Source records below:
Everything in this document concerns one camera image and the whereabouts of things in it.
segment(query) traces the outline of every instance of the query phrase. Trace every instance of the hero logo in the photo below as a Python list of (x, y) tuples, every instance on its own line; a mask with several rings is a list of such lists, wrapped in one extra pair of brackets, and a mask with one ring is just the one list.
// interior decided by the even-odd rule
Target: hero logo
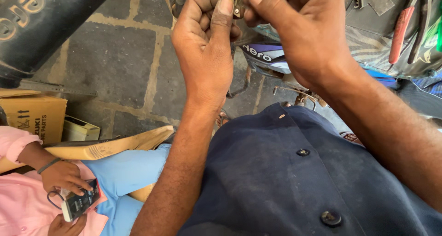
[(258, 58), (262, 57), (262, 59), (270, 62), (272, 60), (271, 57), (269, 57), (268, 55), (264, 55), (263, 53), (259, 52), (257, 53), (256, 50), (252, 47), (249, 47), (248, 45), (243, 45), (244, 48), (247, 49), (248, 52), (250, 52), (252, 55), (256, 55)]

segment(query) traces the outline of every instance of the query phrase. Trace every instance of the light blue pants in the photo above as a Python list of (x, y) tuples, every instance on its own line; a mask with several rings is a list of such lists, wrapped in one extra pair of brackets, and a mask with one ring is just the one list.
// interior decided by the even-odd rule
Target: light blue pants
[(108, 200), (98, 204), (97, 213), (109, 217), (100, 236), (128, 236), (142, 202), (127, 194), (158, 180), (171, 145), (154, 151), (124, 151), (99, 160), (82, 162), (94, 173)]

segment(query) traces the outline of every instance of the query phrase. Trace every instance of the green object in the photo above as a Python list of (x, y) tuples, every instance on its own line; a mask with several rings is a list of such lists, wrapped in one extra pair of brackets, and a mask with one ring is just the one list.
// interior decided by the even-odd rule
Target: green object
[[(439, 4), (439, 10), (442, 13), (442, 1)], [(436, 46), (437, 51), (442, 52), (442, 19), (439, 22), (438, 26), (438, 45)]]

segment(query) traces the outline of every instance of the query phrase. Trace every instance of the stone tile floor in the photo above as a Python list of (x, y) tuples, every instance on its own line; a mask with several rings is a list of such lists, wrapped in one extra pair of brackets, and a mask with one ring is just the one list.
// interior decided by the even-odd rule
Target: stone tile floor
[[(101, 127), (101, 139), (178, 126), (186, 94), (171, 26), (165, 0), (107, 0), (33, 80), (96, 90), (97, 97), (67, 95), (66, 113)], [(246, 67), (239, 51), (232, 90), (243, 86)], [(224, 109), (238, 117), (295, 101), (297, 94), (289, 90), (273, 95), (275, 85), (280, 81), (253, 72), (248, 90), (228, 99)], [(317, 111), (338, 131), (349, 130), (331, 108), (318, 106)]]

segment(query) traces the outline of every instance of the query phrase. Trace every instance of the screwdriver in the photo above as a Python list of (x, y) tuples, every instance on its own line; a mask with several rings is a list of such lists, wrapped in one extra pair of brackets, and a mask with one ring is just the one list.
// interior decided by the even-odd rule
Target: screwdriver
[(408, 24), (412, 18), (413, 12), (415, 10), (415, 5), (418, 0), (410, 0), (408, 6), (403, 10), (399, 16), (396, 23), (396, 28), (394, 30), (393, 42), (390, 50), (389, 62), (390, 64), (395, 64), (399, 60), (402, 51), (402, 45), (404, 44), (405, 32), (407, 31)]
End of Source records.
-- Aim of the exercise --
Word-for-word transcription: the whole listing, with images excluded.

-- Response area --
Everything in this document concerns one camera image and the whereabouts of things in it.
segment(query) traces the outline of every instance of the query phrase. Trace every instance of the hero logo in the photo below as a Python list of (x, y) tuples, every instance on its own line; a mask with several rings is a list of such lists, wrapped in one extra pair of brackets, and a mask with one ring is just the one list.
// interior decided by the even-odd rule
Target: hero logo
[(258, 58), (262, 57), (262, 59), (270, 62), (272, 60), (271, 57), (269, 57), (268, 55), (264, 55), (263, 53), (259, 52), (257, 53), (256, 50), (252, 47), (249, 47), (248, 45), (243, 45), (244, 48), (247, 49), (248, 52), (250, 52), (252, 55), (256, 55)]

segment(query) traces the outline of every instance of the query phrase. Trace every instance of the light blue pants in the photo above as a Python list of (x, y) tuples, every instance on its own line; a mask with several rings is a list of such lists, wrapped in one extra pair of brackets, and a mask with one ring is just the one list.
// interior decided by the even-odd rule
Target: light blue pants
[(108, 200), (98, 204), (97, 213), (109, 217), (100, 236), (128, 236), (142, 202), (127, 194), (158, 180), (171, 145), (154, 151), (124, 151), (99, 160), (82, 162), (94, 173)]

segment(query) traces the outline of every instance of the query phrase. Trace every instance of the green object in the photo above as a Python list of (x, y) tuples, every instance on its own line; a mask with several rings is a list of such lists, wrapped in one extra pair of brackets, and a mask with one ring is just the one list.
// interior decided by the even-odd rule
Target: green object
[[(439, 4), (439, 10), (442, 13), (442, 1)], [(436, 46), (437, 51), (442, 52), (442, 19), (439, 22), (438, 26), (438, 45)]]

segment(query) traces the outline of every instance of the query phrase. Trace every instance of the stone tile floor in the photo above as a Python list of (x, y) tuples, every instance on its own line; a mask with several rings is a list of such lists, wrapped in one extra pair of brackets, and a mask with one ring is just the one list.
// interior decided by the even-odd rule
Target: stone tile floor
[[(101, 127), (101, 139), (178, 126), (186, 94), (171, 26), (165, 0), (107, 0), (33, 80), (96, 90), (97, 97), (67, 95), (66, 113)], [(246, 67), (239, 51), (232, 90), (243, 86)], [(224, 109), (238, 117), (295, 101), (297, 94), (289, 90), (273, 95), (275, 85), (280, 81), (253, 72), (248, 90), (228, 99)], [(317, 111), (338, 131), (349, 130), (331, 108), (318, 106)]]

segment(query) traces the outline of every instance of the query phrase. Trace every instance of the screwdriver in the photo above as a Python list of (x, y) tuples, every instance on its own line; a mask with several rings is a list of such lists, wrapped in one extra pair of brackets, and a mask with one ring is just the one list.
// interior decided by the even-odd rule
Target: screwdriver
[(408, 24), (412, 18), (413, 12), (415, 10), (415, 5), (418, 0), (410, 0), (408, 6), (403, 10), (399, 16), (396, 23), (396, 28), (394, 30), (393, 42), (390, 50), (389, 62), (390, 64), (395, 64), (399, 60), (402, 51), (402, 45), (404, 44), (405, 32), (407, 31)]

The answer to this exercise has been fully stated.